- **WHAT TO DO**
Transcribe the listing below in full, exactly, with no images.

=== Begin Enclosure ===

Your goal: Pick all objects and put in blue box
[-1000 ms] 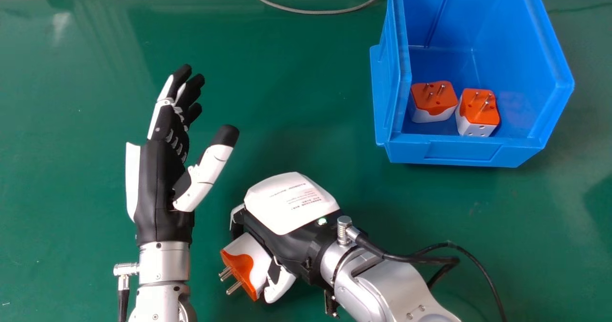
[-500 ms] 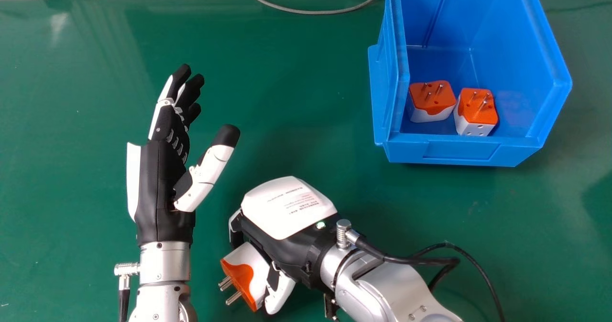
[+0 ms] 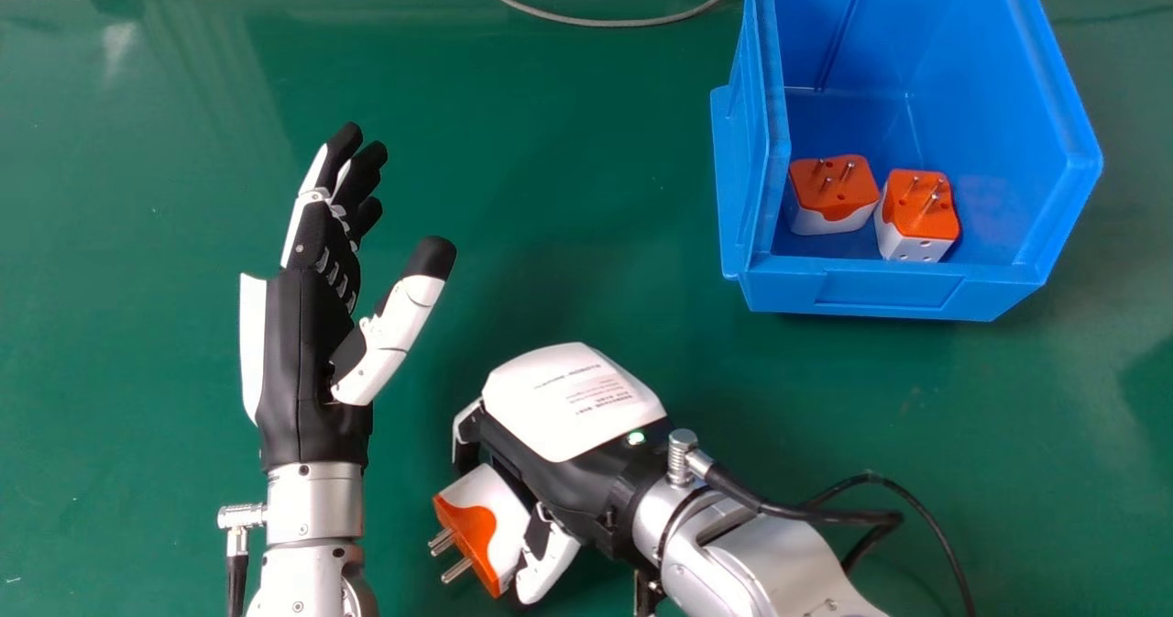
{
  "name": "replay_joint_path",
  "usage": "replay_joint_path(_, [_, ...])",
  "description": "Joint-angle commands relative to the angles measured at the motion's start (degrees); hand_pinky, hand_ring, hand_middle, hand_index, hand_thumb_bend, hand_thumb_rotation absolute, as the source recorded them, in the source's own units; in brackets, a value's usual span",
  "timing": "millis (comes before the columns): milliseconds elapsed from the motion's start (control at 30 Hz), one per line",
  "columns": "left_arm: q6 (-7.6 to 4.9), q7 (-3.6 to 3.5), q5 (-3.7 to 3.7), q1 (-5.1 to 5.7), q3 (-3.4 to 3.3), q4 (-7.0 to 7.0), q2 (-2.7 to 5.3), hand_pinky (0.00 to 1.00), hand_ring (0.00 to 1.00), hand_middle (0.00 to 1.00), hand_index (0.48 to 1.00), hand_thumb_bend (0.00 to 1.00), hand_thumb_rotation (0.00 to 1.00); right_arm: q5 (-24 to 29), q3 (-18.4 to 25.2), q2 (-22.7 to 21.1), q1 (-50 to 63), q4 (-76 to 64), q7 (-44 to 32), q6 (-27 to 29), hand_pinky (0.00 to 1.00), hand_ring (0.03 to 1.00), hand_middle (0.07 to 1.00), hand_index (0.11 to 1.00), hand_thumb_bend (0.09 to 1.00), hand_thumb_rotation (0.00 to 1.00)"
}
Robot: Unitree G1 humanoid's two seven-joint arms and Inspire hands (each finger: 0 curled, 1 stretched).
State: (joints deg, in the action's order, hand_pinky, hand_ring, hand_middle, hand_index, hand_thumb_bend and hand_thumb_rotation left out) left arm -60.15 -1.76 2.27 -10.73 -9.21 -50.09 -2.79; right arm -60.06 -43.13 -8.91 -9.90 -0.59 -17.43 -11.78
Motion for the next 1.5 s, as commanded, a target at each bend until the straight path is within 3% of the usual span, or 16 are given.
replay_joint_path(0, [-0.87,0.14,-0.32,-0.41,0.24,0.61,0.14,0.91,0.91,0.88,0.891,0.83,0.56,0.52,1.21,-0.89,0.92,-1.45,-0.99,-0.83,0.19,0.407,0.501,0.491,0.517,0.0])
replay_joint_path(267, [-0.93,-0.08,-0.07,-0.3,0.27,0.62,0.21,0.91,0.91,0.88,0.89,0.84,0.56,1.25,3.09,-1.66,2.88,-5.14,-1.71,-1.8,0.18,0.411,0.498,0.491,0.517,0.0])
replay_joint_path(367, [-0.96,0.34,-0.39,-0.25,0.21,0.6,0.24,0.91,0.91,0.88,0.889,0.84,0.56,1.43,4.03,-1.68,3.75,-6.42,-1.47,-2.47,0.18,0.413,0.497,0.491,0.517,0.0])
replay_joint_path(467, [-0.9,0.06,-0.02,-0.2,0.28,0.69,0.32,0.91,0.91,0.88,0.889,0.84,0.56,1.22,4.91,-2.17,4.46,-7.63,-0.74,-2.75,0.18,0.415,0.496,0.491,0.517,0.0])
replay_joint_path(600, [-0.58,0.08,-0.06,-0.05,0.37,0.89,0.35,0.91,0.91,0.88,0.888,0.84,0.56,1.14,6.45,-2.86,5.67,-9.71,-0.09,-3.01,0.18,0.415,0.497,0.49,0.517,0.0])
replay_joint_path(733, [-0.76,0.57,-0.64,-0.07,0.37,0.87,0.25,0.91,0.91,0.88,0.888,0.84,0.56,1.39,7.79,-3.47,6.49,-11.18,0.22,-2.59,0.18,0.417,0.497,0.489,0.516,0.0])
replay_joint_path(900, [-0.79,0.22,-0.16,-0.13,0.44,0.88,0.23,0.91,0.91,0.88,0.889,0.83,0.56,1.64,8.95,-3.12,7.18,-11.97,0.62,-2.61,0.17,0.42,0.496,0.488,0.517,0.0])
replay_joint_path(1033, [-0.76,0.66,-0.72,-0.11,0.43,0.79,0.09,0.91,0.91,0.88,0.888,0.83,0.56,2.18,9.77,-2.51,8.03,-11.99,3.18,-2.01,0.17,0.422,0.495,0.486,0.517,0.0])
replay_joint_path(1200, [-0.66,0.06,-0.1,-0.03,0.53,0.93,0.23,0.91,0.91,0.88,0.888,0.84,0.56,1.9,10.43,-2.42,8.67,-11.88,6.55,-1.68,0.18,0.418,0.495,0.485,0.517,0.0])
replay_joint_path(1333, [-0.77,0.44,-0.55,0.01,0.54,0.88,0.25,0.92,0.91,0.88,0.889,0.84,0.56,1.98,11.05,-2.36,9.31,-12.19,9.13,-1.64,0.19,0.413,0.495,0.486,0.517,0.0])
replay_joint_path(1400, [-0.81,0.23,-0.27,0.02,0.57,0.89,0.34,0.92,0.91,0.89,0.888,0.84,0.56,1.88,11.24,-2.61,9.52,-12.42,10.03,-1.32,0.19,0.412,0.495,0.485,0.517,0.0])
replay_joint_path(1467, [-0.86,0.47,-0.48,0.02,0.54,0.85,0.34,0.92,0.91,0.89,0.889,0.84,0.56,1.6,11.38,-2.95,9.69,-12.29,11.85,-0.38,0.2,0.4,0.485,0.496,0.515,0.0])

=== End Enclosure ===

- **RESULT BELOW**
Your goal: Pick all objects and put in blue box
[-1000 ms] 
[-500 ms] 
[+0 ms] 
{
  "name": "replay_joint_path",
  "usage": "replay_joint_path(_, [_, ...])",
  "description": "Joint-angle commands relative to the angles measured at the motion's start (degrees); hand_pinky, hand_ring, hand_middle, hand_index, hand_thumb_bend, hand_thumb_rotation absolute, as the source recorded them, in the source's own units; in brackets, a value's usual span",
  "timing": "millis (comes before the columns): milliseconds elapsed from the motion's start (control at 30 Hz), one per line",
  "columns": "left_arm: q6 (-7.6 to 4.9), q7 (-3.6 to 3.5), q5 (-3.7 to 3.7), q1 (-5.1 to 5.7), q3 (-3.4 to 3.3), q4 (-7.0 to 7.0), q2 (-2.7 to 5.3), hand_pinky (0.00 to 1.00), hand_ring (0.00 to 1.00), hand_middle (0.00 to 1.00), hand_index (0.48 to 1.00), hand_thumb_bend (0.00 to 1.00), hand_thumb_rotation (0.00 to 1.00); right_arm: q5 (-24 to 29), q3 (-18.4 to 25.2), q2 (-22.7 to 21.1), q1 (-50 to 63), q4 (-76 to 64), q7 (-44 to 32), q6 (-27 to 29), hand_pinky (0.00 to 1.00), hand_ring (0.03 to 1.00), hand_middle (0.07 to 1.00), hand_index (0.11 to 1.00), hand_thumb_bend (0.09 to 1.00), hand_thumb_rotation (0.00 to 1.00)"
}
Robot: Unitree G1 humanoid's two seven-joint arms and Inspire hands (each finger: 0 curled, 1 stretched).
State: (joints deg, in the action's order, hand_pinky, hand_ring, hand_middle, hand_index, hand_thumb_bend and hand_thumb_rotation left out) left arm -60.15 -1.76 2.27 -10.73 -9.21 -50.09 -2.79; right arm -60.06 -43.13 -8.91 -9.90 -0.59 -17.43 -11.78
Motion for the next 1.5 s, as commanded, a target at each bend until the straight path is within 3% of the usual span, or 16 are given.
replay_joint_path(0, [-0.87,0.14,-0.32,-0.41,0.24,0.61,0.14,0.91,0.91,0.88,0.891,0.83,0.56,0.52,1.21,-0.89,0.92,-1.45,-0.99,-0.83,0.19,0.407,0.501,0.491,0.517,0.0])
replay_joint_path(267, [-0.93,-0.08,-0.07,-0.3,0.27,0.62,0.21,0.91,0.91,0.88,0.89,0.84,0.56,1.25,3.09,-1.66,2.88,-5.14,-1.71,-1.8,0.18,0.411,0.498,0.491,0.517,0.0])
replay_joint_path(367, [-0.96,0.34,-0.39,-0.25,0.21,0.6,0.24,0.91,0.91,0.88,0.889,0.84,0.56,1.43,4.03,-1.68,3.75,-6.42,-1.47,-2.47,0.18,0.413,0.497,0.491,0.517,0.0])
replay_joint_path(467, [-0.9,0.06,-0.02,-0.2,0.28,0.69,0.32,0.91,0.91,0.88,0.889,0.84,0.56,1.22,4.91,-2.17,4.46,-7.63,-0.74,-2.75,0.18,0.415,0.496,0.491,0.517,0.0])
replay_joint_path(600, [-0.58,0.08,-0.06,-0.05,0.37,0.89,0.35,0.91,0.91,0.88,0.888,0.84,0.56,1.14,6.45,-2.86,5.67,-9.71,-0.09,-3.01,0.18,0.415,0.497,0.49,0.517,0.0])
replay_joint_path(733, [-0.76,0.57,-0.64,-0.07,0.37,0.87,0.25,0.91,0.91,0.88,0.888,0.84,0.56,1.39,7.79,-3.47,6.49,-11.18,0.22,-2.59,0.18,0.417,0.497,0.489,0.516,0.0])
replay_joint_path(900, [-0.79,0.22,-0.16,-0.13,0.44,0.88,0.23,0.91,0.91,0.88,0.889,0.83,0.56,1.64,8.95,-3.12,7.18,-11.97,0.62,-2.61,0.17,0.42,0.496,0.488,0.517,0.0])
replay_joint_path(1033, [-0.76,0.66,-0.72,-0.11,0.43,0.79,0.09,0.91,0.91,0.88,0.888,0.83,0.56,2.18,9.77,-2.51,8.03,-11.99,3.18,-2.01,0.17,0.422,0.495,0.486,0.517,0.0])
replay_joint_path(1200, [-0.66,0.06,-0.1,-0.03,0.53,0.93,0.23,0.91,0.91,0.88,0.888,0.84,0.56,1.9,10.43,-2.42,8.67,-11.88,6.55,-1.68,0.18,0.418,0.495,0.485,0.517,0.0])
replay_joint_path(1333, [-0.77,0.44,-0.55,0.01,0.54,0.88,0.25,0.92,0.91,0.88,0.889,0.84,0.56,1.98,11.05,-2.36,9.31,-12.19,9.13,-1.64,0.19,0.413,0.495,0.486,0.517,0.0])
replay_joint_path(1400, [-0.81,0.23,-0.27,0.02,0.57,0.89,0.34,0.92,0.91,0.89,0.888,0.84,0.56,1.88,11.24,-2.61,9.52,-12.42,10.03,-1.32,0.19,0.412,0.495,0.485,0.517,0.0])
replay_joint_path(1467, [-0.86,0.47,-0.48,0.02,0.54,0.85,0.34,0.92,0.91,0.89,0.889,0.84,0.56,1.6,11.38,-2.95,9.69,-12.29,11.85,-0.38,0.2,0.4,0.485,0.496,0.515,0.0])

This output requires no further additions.